There are several limitations to our study. First, the diagnosis of NAFLD was achieved by use of ultrasonography, although histological confirmation of NAFLD by liver biopsy is considered the gold standard [16]. Because it is also difficult to grade the severity of fat infiltration in the liver by ultrasonography, the present study could not distinguish nonalcoholic steatohepatitis (NASH), the more severe form of NAFLD [6], [16], [19]. However, liver biopsy is an invasive and costly procedure. Compared to histopathology and other imaging devices, such as computed tomography (CT) and magnetic resonance imaging (MRI), the reliability and accuracy of ultrasonography in the diagnosis of fatty liver has been well-established [16]. Other advantages of ultrasonography includes low cost, safety, and availability, compared with liver biopsy, CT, and MRI [16]. Second, because the study population comprised of mostly males, the results of the present study might not apply to female patients. Third, we cannot exclude possible overestimation of the prevalence of NAFLD in this study since the study population included patients who underwent abdominal ultrasonography in clinical practice. However, considering that the two previous reports on NAFLD in HIV-monoinfected patients included only patients with dyslipidemia and hyperglycemia at the metabolic clinic [9], and almost exclusively military personnel at the naval hospital [8], respectively, the present study confers clinically useful information derived from routine clinical practice with comparatively unrestricted patient population at a large urban HIV clinic.

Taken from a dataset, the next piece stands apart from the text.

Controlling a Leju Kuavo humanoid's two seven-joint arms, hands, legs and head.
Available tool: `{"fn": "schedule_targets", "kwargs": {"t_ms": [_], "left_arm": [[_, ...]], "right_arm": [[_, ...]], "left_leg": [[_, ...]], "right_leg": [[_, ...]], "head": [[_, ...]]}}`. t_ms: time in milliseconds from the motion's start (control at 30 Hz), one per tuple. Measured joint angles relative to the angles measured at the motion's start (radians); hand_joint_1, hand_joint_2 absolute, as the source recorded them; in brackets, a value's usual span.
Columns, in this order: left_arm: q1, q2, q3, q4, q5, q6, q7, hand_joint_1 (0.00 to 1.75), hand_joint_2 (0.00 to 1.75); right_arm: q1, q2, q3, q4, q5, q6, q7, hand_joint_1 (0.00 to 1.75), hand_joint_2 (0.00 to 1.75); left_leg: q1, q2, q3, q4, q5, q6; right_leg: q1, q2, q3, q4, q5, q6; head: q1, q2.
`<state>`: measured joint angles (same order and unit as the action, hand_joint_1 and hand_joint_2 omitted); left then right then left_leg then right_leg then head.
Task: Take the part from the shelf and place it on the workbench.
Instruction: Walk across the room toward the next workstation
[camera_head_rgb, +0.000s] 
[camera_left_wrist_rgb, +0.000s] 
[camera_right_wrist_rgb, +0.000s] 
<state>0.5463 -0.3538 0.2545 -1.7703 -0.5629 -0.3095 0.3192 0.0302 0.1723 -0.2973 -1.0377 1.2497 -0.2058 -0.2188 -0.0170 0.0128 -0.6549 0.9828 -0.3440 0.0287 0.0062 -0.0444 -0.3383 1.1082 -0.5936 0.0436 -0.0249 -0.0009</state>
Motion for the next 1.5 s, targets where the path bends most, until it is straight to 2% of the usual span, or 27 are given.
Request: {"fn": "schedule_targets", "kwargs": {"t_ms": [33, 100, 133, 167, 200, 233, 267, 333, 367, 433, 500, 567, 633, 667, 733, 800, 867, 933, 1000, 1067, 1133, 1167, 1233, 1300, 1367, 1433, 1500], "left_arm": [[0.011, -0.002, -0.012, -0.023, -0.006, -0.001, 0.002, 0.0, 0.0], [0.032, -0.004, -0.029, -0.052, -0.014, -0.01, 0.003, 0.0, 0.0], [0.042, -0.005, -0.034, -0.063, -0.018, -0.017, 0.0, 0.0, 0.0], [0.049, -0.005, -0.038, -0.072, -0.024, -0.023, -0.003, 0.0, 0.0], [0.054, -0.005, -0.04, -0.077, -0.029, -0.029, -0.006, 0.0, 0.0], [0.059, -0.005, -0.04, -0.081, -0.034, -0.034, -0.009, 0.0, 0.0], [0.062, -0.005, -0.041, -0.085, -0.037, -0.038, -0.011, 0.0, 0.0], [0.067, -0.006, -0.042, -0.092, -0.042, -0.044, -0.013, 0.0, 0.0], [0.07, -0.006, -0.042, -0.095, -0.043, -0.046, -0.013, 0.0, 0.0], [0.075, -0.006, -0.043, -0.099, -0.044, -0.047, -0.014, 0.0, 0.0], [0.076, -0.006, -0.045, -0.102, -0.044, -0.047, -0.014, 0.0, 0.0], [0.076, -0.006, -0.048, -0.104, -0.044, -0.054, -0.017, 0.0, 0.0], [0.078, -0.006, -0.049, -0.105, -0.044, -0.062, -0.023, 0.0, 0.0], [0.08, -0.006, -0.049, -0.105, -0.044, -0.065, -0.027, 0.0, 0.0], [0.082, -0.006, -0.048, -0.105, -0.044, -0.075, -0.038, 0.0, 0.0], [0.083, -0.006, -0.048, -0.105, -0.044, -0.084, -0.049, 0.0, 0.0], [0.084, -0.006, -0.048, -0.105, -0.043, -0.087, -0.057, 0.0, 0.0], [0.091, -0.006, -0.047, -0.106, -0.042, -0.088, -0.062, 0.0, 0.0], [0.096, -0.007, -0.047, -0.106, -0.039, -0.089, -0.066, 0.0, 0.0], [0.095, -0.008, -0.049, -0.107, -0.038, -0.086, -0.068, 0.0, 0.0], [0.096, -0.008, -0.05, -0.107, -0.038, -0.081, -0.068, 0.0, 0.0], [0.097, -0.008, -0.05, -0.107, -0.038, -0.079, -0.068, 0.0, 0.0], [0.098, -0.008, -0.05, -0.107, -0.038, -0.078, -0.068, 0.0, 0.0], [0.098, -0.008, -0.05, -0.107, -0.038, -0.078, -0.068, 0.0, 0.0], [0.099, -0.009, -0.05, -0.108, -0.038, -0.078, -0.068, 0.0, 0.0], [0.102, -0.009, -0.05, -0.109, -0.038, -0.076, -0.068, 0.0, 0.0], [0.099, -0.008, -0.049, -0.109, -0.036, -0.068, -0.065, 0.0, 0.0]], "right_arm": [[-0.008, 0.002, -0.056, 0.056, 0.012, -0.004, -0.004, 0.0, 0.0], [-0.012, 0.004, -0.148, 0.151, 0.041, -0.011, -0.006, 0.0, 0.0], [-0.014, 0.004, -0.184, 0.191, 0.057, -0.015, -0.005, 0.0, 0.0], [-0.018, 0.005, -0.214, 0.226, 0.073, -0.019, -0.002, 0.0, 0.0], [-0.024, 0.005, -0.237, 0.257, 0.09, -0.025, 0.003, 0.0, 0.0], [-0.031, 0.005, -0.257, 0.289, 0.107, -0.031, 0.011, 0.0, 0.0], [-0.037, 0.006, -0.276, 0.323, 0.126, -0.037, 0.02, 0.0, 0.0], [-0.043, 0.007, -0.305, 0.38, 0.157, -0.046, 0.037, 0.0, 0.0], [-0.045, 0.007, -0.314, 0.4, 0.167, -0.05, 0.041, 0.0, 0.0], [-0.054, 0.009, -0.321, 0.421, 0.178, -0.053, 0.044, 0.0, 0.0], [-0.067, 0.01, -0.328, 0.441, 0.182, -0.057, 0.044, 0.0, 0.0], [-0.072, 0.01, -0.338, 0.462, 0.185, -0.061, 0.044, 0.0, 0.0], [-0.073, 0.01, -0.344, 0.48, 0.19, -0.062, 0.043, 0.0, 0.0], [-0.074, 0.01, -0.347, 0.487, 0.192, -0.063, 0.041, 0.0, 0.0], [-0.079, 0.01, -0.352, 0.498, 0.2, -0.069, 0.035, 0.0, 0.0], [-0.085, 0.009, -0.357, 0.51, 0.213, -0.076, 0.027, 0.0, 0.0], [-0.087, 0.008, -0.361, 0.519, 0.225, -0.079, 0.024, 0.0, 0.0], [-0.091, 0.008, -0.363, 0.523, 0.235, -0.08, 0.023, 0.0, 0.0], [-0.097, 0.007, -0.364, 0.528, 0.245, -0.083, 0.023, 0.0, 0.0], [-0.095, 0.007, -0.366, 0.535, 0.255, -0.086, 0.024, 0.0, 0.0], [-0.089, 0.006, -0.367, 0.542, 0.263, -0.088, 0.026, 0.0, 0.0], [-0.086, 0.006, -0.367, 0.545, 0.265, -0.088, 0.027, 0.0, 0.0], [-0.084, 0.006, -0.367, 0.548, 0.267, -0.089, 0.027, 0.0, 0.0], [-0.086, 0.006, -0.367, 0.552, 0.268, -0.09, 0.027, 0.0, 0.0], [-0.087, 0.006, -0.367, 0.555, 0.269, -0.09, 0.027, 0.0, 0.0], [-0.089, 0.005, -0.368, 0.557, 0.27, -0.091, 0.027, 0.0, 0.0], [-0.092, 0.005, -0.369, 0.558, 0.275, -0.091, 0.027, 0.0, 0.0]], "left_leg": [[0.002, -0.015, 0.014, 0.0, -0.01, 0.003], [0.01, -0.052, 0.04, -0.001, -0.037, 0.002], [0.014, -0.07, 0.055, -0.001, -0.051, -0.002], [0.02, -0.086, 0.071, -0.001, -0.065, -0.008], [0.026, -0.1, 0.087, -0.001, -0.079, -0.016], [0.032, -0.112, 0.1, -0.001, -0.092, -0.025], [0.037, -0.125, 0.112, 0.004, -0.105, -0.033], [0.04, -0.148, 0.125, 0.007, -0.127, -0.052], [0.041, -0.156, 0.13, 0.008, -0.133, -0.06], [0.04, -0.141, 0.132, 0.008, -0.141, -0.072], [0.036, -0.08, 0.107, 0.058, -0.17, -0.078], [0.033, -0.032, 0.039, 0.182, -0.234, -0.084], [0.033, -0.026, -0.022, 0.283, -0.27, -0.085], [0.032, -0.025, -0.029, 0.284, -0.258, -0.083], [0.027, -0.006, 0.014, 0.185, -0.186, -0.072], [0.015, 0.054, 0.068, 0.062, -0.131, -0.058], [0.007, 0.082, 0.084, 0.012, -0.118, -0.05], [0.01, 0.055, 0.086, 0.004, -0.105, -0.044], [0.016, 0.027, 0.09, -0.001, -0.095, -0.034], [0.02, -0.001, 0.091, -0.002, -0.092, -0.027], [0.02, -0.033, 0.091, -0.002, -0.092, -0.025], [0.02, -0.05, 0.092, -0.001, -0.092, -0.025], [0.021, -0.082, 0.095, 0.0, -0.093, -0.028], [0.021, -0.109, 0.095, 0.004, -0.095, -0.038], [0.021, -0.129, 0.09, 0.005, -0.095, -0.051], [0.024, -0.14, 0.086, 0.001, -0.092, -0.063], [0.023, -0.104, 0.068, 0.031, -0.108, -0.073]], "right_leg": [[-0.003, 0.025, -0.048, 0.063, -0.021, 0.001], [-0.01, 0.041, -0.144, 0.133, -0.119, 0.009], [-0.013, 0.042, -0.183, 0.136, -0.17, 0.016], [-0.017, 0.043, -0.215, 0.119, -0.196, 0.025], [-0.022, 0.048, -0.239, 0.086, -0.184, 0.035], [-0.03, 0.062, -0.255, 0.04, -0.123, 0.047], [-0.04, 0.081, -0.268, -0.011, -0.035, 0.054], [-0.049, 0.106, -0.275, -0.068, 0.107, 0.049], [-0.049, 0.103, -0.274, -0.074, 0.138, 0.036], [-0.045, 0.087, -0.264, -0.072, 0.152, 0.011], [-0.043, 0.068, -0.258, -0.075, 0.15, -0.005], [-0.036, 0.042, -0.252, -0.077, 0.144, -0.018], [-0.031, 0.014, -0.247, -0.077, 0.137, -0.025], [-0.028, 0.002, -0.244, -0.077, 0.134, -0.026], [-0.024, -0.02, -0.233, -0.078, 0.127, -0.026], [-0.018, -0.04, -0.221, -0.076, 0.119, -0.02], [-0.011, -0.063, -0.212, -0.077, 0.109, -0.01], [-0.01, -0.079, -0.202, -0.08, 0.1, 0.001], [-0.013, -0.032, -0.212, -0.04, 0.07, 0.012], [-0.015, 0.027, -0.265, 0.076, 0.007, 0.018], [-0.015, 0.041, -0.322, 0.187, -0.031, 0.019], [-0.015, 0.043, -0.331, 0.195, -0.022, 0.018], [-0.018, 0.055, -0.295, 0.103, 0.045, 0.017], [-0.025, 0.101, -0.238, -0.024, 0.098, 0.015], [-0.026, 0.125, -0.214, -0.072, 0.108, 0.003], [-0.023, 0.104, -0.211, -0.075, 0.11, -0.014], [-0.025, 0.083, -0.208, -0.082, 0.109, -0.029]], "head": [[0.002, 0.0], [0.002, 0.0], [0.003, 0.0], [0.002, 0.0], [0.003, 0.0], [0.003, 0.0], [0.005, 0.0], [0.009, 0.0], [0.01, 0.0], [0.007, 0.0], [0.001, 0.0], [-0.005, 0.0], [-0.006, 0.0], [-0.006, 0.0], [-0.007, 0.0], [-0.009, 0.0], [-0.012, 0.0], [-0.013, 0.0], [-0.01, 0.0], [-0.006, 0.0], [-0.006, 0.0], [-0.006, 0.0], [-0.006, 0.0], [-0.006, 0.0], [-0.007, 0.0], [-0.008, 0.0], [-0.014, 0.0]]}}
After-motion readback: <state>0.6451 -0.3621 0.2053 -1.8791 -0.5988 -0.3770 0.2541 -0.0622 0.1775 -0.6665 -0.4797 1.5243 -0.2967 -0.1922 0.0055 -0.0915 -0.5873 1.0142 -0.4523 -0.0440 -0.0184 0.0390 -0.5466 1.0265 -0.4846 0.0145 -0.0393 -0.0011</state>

In conclusion, the present study demonstrated that the prevalence of NAFLD in Asian patients with HIV-1 infection was 31%, which is comparable to the studies from Western Europe and US. NAFLD was significantly associated with traditional predictors for NAFLD, such as higher BMI, dyslipidemia, and ALT to AST ratio, but not with any HIV-specific variable, including history of D drug use and cumulative years of ART. The results highlight the importance of early recognition and management of NAFLD and its traditional predictors, in order to prevent further progression of NAFLD in Asian patients with HIV-1 infection.